A single figure is required: the number of lines below that contain "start".
─── Data segment ───
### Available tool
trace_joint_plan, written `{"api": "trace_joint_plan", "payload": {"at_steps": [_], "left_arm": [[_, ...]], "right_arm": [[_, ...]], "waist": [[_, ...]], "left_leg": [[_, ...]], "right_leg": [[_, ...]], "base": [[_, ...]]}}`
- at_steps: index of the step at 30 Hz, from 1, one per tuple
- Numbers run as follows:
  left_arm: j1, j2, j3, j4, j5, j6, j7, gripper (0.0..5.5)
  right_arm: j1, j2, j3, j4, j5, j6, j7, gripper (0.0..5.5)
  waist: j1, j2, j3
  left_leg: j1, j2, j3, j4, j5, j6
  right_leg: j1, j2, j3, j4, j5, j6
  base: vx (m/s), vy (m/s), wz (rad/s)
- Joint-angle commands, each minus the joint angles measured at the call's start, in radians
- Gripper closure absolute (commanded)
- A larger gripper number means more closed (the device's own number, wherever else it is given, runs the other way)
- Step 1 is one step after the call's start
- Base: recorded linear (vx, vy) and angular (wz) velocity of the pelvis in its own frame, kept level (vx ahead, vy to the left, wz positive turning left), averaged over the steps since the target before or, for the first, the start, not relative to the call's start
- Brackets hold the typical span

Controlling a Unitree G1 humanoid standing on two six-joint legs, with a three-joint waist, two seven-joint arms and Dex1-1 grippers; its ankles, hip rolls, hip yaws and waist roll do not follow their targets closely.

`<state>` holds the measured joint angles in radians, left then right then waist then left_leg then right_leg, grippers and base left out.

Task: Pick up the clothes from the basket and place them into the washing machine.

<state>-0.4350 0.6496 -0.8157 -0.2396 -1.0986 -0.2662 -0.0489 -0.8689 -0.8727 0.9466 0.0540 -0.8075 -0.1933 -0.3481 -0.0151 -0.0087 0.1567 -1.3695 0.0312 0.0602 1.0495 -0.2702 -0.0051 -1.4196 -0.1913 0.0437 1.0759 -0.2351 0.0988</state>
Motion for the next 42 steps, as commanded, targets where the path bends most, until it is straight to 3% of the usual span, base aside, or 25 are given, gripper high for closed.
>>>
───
* _Response area_: 3